Military Control

Upon landing in Haiti, the U.S. was able to almost completely eliminate caco activity in six months. The U.S. placed Marine outposts in the interior of Haiti where caco activity was centered, and the rebel forces were relatively inactive until the conscription program of 1918 and the uprisings of 1918-19. Along with the outposts, some cacos were bribed to turn in their weaons, and others were pursued and killed by Marines. Secretary of the Navy Daniels, who was an outspoken anti-imperialist, learned of the killings and ordered Admiral Caperton to contact Washington before ordering offensive actions against the Haitians. 
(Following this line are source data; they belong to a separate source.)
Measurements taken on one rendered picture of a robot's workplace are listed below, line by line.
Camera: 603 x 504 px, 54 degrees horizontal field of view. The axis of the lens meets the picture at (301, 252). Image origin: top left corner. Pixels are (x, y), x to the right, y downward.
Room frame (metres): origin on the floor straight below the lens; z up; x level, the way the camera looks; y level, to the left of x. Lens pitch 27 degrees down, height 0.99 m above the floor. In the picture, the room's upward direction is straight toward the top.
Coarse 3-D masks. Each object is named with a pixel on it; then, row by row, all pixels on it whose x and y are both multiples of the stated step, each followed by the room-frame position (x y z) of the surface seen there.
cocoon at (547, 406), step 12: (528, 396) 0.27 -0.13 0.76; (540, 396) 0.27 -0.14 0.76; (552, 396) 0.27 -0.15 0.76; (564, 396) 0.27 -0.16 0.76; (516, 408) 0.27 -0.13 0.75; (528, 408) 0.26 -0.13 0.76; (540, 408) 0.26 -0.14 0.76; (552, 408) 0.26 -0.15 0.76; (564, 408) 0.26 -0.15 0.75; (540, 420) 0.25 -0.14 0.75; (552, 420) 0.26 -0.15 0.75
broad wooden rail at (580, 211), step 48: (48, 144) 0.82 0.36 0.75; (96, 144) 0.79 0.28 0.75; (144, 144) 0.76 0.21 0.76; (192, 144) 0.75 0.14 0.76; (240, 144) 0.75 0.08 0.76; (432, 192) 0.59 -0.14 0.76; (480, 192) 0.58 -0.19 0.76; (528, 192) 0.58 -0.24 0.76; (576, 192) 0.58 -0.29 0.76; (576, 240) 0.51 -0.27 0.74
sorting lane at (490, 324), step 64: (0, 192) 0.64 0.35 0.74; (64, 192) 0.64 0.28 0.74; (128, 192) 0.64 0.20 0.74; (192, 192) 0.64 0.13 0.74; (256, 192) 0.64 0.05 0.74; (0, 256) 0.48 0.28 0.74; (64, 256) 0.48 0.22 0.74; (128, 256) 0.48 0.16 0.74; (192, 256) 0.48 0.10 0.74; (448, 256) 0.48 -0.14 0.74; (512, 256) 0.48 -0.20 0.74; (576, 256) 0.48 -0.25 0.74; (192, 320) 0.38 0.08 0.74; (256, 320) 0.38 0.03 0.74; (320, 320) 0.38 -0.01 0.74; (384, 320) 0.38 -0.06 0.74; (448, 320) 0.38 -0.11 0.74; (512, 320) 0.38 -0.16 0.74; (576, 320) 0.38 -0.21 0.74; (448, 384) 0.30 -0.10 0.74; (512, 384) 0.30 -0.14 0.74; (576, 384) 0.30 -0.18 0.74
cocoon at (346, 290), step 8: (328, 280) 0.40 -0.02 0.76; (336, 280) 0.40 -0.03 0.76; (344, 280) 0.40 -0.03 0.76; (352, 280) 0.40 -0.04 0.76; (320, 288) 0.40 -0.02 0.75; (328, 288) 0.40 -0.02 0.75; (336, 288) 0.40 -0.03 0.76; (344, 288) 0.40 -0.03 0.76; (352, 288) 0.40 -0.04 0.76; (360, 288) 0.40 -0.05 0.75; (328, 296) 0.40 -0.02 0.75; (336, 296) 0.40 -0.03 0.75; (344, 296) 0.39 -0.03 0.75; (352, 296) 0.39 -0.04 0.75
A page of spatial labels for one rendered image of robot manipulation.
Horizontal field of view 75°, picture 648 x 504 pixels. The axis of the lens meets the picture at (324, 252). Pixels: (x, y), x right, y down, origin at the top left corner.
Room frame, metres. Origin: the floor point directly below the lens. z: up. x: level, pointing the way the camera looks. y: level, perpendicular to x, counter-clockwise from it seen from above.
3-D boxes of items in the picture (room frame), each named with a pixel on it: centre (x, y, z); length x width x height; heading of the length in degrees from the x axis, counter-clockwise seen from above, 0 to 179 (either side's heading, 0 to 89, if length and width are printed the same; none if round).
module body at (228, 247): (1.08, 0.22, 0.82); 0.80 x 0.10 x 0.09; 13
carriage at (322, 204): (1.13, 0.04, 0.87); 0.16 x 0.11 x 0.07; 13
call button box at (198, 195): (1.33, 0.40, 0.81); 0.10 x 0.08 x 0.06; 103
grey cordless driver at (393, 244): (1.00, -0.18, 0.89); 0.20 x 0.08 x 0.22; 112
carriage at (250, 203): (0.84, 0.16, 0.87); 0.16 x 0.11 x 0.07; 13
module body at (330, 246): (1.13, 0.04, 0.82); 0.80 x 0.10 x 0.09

After neutralizing rebel forces, the U.S. established a constabulary similar to those in the Dominican Republic, Cuba, and Nicaragua. Smedley Butler was appointed as the first commandant of the gendarmerie in December 1915. Gendarmerie officers were all-powerful in the districts they governed. One officer became known as papa blanc to his district, and he called the people mon fils (my son) and ma fille (my daughter). Another gendarmerie officer was crowned king of the island of La Gonave. Despite their power and influence, the gendarmerie had many weaknesses. Officer recruitment was difficult due to the illiteracy and ineducation of the majority of the population. The educated elite declined service in the gendarmerie because police officers were considered to have a low-status job. Experienced, well-educated American officers were sent to Europe during World War I rather than the Caribbean. These weaknesses were not pressing issues until the uprisings of 1918-19. 

Although there was violence and manipulation from the beginning of the intervention, Admiral Caperton and his assistant Captain Beach were personally liked by the Haitian elite. Caperton maintained a policy of respect and sympathy with the Haitians, and he instructed his Marines to be friendly. Caperton and Beach left Haiti in 1916 and were replaced by Colonel Littleton W.T. Waller. Instead of a policy of respect, Waller imposed a policy of force and racial prejudice. Waller was assisted by Smedley Butler, and relations between the U.S. and Haiti quickly deteriorated under their administration. 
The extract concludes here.